Closely related to excessive permissions is segregation of duties (SOD) control. Essentially, SOD guards against critical processes being under the undue influence of any given person or group. In other words, the tasks involved with critical processes need be split across people and teams in order to maintain checks and balance to ensure the validity of outcomes.
In accounting we know that its a bad idea to allow one individual the authority to print and sign checks it's too eay to write fraudulent checks. In IT we know there are areas where there are equivalent conflicts of interest. We prefer to not allow users to be security or system administrators, developers to do testing, or developers have the ability to update production systems.
To properly address permissions using SOD, organizations need to understand what IT services are critical, and establish reasonable risk levels. From there, roles relative to tasks can be reviewed to see what combinations create a level of excessive permissions.
Avoid any permissions that put process confidentiality, integrity, and availability at an unacceptable level of risk. Where security is compromised, tasks need to be reallocated or compensating controls put in place to reduce risk to an acceptable level.
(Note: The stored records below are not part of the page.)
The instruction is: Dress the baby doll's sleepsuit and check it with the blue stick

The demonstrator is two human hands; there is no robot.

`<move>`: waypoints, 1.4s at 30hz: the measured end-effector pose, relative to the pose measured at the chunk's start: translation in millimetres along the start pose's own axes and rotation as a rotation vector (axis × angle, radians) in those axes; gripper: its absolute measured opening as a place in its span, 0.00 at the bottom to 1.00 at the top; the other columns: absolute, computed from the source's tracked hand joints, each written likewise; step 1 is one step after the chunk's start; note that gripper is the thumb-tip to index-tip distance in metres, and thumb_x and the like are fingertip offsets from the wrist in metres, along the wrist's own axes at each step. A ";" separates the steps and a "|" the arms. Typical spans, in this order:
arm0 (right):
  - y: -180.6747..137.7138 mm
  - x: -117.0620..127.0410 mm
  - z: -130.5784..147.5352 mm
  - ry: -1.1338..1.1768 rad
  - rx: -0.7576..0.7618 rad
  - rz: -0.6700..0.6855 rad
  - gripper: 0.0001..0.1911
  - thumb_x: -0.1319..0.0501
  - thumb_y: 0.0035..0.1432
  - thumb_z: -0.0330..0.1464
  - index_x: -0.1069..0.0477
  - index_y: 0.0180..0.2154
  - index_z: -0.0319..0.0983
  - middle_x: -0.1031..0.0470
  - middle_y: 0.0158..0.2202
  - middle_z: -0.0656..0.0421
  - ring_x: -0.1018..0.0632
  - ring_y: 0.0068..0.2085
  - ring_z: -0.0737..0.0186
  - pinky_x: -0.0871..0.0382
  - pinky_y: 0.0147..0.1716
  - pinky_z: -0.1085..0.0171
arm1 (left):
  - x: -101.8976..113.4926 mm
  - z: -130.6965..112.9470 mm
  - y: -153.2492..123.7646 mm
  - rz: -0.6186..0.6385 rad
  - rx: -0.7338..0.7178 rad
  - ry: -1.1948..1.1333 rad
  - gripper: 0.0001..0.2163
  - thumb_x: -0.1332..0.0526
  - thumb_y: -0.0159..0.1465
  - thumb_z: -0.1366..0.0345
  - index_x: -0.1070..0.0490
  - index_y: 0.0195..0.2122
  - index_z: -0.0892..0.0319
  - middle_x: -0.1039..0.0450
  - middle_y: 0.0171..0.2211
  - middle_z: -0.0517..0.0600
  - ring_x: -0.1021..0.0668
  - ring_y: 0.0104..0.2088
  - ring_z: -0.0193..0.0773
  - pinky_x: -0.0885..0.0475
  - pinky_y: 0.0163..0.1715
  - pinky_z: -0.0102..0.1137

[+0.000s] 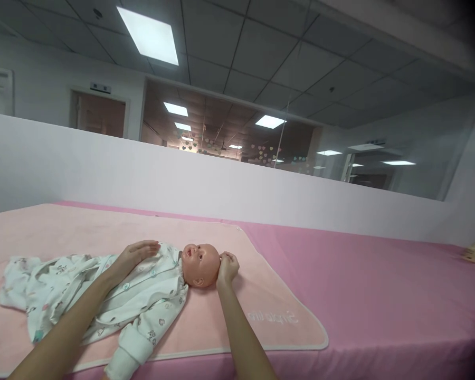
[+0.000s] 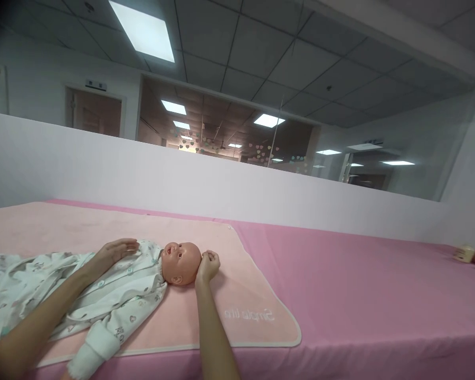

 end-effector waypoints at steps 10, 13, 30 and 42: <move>-66.2 -46.0 82.1 -0.657 1.197 0.699 0.11 0.50 0.52 0.25 0.33 0.24 0.40 0.28 0.24 0.57 0.30 0.31 0.61 0.42 0.45 0.58 | -11.2 10.9 9.7 -0.005 -0.008 0.219 0.17 0.40 0.52 0.49 0.26 0.24 0.60 0.27 0.21 0.47 0.27 0.25 0.38 0.35 0.26 0.28; -80.1 -75.1 90.4 -0.867 1.253 0.884 0.08 0.48 0.51 0.25 0.32 0.29 0.39 0.25 0.27 0.56 0.28 0.31 0.60 0.43 0.43 0.58 | 3.9 19.1 13.8 -0.148 0.060 -0.004 0.18 0.38 0.50 0.48 0.26 0.26 0.61 0.24 0.26 0.49 0.25 0.31 0.41 0.32 0.31 0.30; -65.0 -93.8 128.5 -1.069 1.025 0.862 0.08 0.46 0.56 0.27 0.29 0.31 0.37 0.24 0.32 0.52 0.25 0.33 0.58 0.43 0.37 0.60 | 4.0 15.3 11.7 -0.229 0.071 -0.218 0.19 0.35 0.46 0.52 0.22 0.32 0.62 0.21 0.36 0.55 0.23 0.42 0.48 0.32 0.45 0.37; -22.9 -19.6 219.4 -0.001 0.217 0.821 0.12 0.40 0.50 0.38 0.25 0.30 0.35 0.27 0.25 0.59 0.29 0.26 0.67 0.35 0.28 0.67 | -9.3 -0.9 -2.5 -0.005 0.050 -0.161 0.14 0.34 0.49 0.57 0.23 0.33 0.62 0.22 0.33 0.52 0.24 0.36 0.42 0.31 0.37 0.33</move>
Point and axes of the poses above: each hand's wrist, its own y-axis towards the middle knuckle, its own x-axis out of the back of the hand, z = x × y, the point moved 2 cm from there along y, towards the middle knuckle
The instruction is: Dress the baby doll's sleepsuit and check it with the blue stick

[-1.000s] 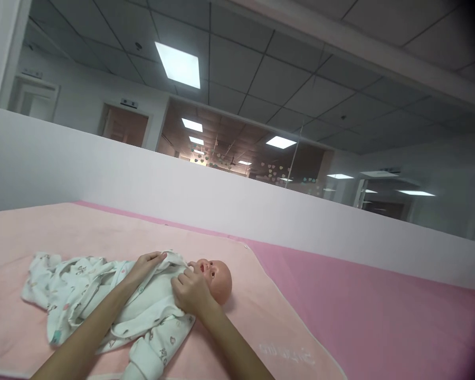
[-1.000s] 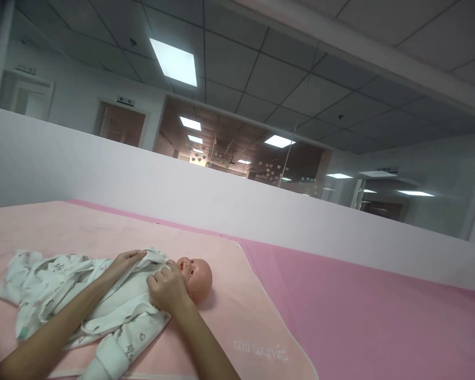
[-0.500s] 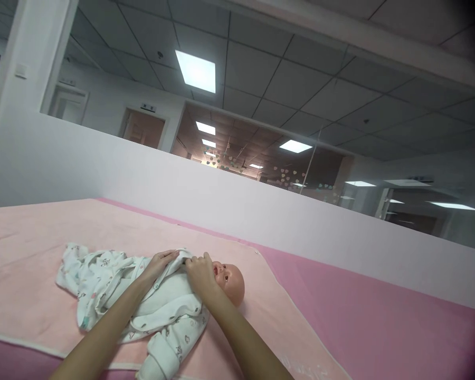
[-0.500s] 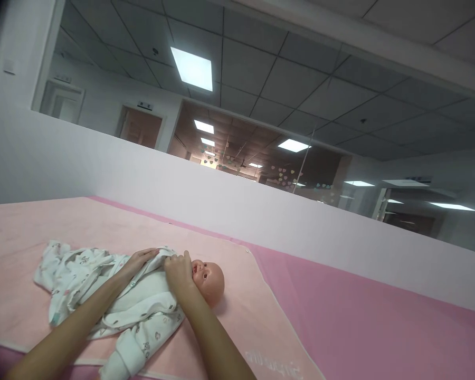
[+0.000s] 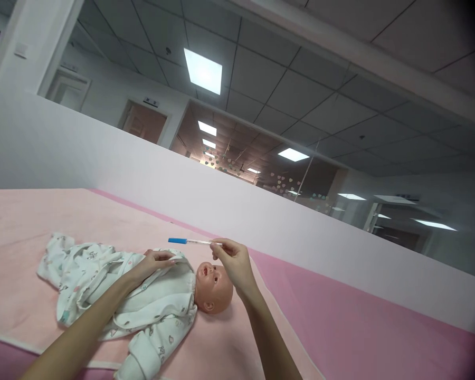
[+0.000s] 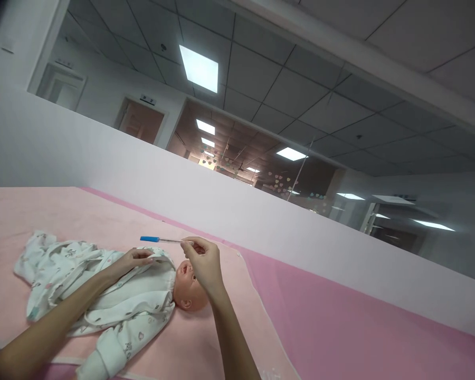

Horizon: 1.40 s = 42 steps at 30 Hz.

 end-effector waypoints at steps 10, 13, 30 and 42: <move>-17.3 3.6 4.2 0.203 -0.070 -0.015 0.16 0.36 0.46 0.41 0.22 0.35 0.38 0.27 0.23 0.59 0.30 0.27 0.67 0.33 0.30 0.65 | -4.0 -4.9 -4.1 0.051 0.010 0.130 0.13 0.31 0.43 0.60 0.24 0.28 0.62 0.27 0.25 0.47 0.28 0.27 0.35 0.35 0.26 0.27; -17.6 2.4 3.7 0.219 -0.094 -0.021 0.15 0.36 0.46 0.39 0.23 0.35 0.37 0.27 0.23 0.59 0.30 0.26 0.68 0.33 0.31 0.65 | -3.4 -4.7 -2.4 0.064 0.035 0.123 0.14 0.30 0.43 0.60 0.24 0.29 0.63 0.27 0.24 0.48 0.28 0.26 0.35 0.35 0.26 0.27; -118.3 74.7 -112.2 -0.077 -0.459 0.086 0.15 0.41 0.50 0.41 0.26 0.24 0.37 0.28 0.24 0.58 0.28 0.32 0.60 0.35 0.33 0.65 | 1.5 -0.6 -0.2 0.127 0.087 0.168 0.18 0.34 0.49 0.59 0.24 0.41 0.59 0.23 0.32 0.50 0.25 0.34 0.41 0.32 0.33 0.29; -117.6 6.5 -124.9 -0.700 -0.143 -0.011 0.14 0.49 0.55 0.28 0.27 0.40 0.40 0.26 0.40 0.55 0.27 0.41 0.60 0.37 0.42 0.64 | 0.6 0.3 -0.1 0.131 0.077 0.279 0.16 0.35 0.50 0.55 0.22 0.37 0.58 0.22 0.34 0.52 0.25 0.38 0.43 0.32 0.36 0.31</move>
Point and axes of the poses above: each hand's wrist, its own y-axis towards the middle knuckle, its own x-axis out of the back of the hand, z = x × y, the point moved 2 cm from there along y, towards the middle knuckle
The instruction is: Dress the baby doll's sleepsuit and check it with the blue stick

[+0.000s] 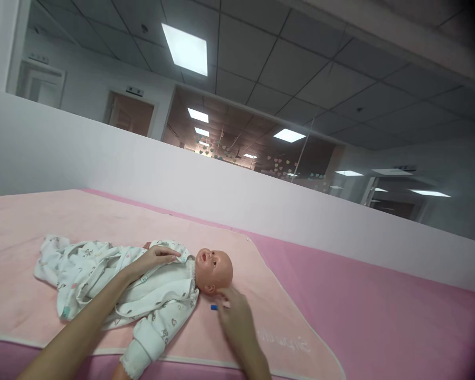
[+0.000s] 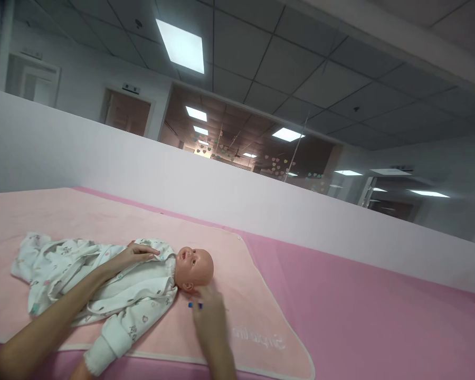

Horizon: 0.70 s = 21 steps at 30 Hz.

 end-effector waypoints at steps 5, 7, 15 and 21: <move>16.1 -44.6 60.8 0.016 0.270 0.058 0.17 0.47 0.51 0.23 0.29 0.42 0.42 0.26 0.34 0.59 0.27 0.34 0.64 0.38 0.33 0.69 | -1.9 5.1 3.0 0.028 -0.030 0.063 0.17 0.37 0.52 0.54 0.22 0.38 0.59 0.22 0.32 0.52 0.26 0.33 0.39 0.34 0.30 0.27; 25.9 -48.4 68.2 0.063 0.261 0.015 0.16 0.48 0.50 0.23 0.28 0.38 0.41 0.27 0.33 0.59 0.27 0.33 0.65 0.39 0.31 0.70 | -4.3 5.1 4.0 0.040 -0.052 0.141 0.18 0.39 0.54 0.52 0.22 0.38 0.60 0.23 0.28 0.50 0.28 0.27 0.35 0.38 0.24 0.26; 57.1 -63.5 76.5 0.265 0.181 -0.171 0.13 0.49 0.50 0.23 0.28 0.33 0.39 0.28 0.30 0.58 0.28 0.32 0.64 0.37 0.31 0.68 | -12.0 -6.4 2.1 0.078 -0.171 0.343 0.13 0.38 0.52 0.54 0.20 0.30 0.57 0.25 0.22 0.47 0.30 0.25 0.34 0.37 0.26 0.26; 52.1 -85.3 74.4 0.345 0.149 -0.262 0.13 0.50 0.51 0.24 0.29 0.36 0.38 0.28 0.29 0.58 0.29 0.30 0.64 0.37 0.30 0.68 | -8.2 -2.4 1.9 0.116 -0.097 0.235 0.13 0.38 0.52 0.54 0.21 0.29 0.57 0.22 0.30 0.50 0.26 0.34 0.40 0.33 0.35 0.28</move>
Point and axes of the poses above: each hand's wrist, its own y-axis towards the middle knuckle, its own x-axis out of the back of the hand, z = x × y, the point moved 2 cm from there along y, towards the middle knuckle
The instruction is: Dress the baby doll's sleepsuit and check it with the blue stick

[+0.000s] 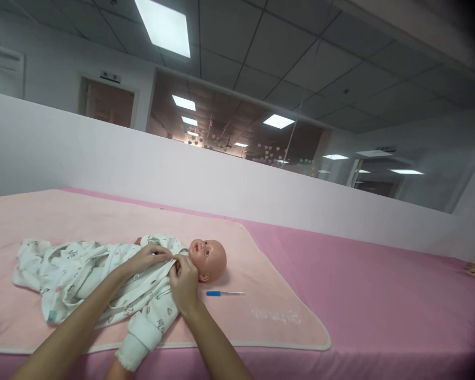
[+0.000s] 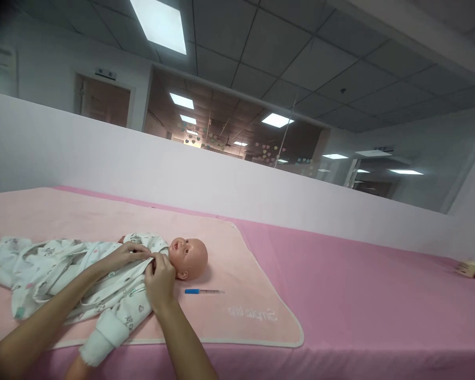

And remember one key fact about employees egos: When reviewing necessary changes, bear in mind that there are often a lot of emotions attached to permissions. So training and awareness activities will be needed to support the organizational change.
Clearly, excessive permissions put organizations at risk. Roles need to be periodically reviewed to ensure that the business is properly supported with segregation of duties; system privileges need to mirror the defined roles. In this day and age, security is becoming increasingly important and permission models need to reduce risks to a level that management is comfortable with.